Incidents of Psychosis
Likely due in part to physical trauma from chronic eating disorders, Catherine also experienced periods of what can be described as acute psychosis, which the Roman Catholic Church would later perpetuate as mystical visions for its political benefit in resolving the Western Schism. For example, Catherine had an alleged vision wherein she married Christ, who gave her a wedding ring crafted from his circumcised flesh. She would later write:
“Bathe in the blood of Christ crucified. See that you don't look for or want anything but the crucified, as a true bride ransomed by the blood of Christ crucified – for that is my wish. You see very well that you are a bride and that he has espoused you – you and everyone else – and not with a ring of silver but with a ring of his own flesh. Look at the tender little child who on the eighth day, when he was circumcised, gave up just so much flesh as to make a tiny circlet of a ring!” [7]
It’s important to note that this was shocking to Catherine’s contemporaries. Her own biographer censored the vision, substituting a gold ring in his recounting which is the most common, sanitized version of her vision known today [8].
The Takeaway
Catherine's early death, a direct fallout of her struggle with mental illness, paints a picture that starkly contrasts with the Roman Catholic Church’s official story. Her life was consumed by a fervent, yet destructive, spiritual and psychological battle. There is nothing worthy of imitation in this except endurance of the hardship of mental illness, and her writings should be properly viewed as manifestations of psychosis rather than spiritual wisdom that warrants the title, Doctor of the Church. Catherine's story is a poignant reminder of the fine line between devotion and self-destruction, as well as how the Roman Catholic Church has, throughout history, instrumentalized personal trauma for institutional benefit.
SOURCES
[1] Mahon, Katherine. The Complex Catherine of Sienna and the Sin of Simplifying Saints.

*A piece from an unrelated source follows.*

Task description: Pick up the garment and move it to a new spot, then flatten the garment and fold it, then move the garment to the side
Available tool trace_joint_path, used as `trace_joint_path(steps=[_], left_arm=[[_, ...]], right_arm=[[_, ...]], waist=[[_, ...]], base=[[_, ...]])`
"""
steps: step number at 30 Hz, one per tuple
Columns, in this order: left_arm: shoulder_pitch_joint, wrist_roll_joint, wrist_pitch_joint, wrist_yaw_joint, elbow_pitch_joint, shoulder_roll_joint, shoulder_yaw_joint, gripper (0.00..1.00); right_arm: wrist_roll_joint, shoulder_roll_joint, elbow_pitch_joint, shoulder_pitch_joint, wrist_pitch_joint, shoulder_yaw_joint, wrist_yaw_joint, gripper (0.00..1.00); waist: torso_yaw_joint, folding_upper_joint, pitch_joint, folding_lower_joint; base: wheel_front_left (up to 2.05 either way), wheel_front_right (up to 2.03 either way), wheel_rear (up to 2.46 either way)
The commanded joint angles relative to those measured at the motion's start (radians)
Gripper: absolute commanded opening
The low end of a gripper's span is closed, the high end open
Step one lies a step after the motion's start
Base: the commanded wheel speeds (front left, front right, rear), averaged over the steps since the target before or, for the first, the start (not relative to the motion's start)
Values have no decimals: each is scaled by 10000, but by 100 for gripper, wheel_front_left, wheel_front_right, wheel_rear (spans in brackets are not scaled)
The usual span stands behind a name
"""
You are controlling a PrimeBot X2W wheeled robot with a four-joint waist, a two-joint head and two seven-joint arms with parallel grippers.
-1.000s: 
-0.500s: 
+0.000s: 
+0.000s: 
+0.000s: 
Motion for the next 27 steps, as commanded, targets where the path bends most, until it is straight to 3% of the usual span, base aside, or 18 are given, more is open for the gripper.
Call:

[2] Galassi FM, Bender N, Habicht ME, Armocida E, Toscano F, Menassa DA, Cerri M. St. Catherine of Siena (1347-1380 AD): one of the earliest historic cases of altered gustatory perception in anorexia mirabilis. Neurol Sci. 2018 May;39(5):939-940. doi: 10.1007/s10072-018-3285-6. Epub 2018 Feb 22. PMID: 29470675.
[3] Catherine of Siena (1980). The Dialogue. Translated by Noffke, Suzanne. New York: Paulist Press. ISBN 978-0-8091-2233-2.
[4] Capps, Emily. The Eucharistic Miracles of St. Catherine of Siena.
[5] Arun Oswin Kostka. The Fast of St. Catherine of Siena. Saint Miracles.
[6] Espi Forcen, Fernando (April 2013). Anorexia Mirabilis: The Practice of Fasting by Saint Catherine of Siena in the Late Middle Ages. American Journal of Psychiatry. 170 (4): 370–371.
[7] The Letters of Saint Catherine of Siena, Volume II, Suzanne Noffke OP, Arizona Center for Medieval and Renaissance Studies Tempe Arizona 2001, p. 184
[8] Bynum, Caroline Walker (1987). Holy Feast and Holy Fast. The Religious Significance of Food to Medieval Women. University of California Press. p. 246. ISBN 978-0-520-06329-7.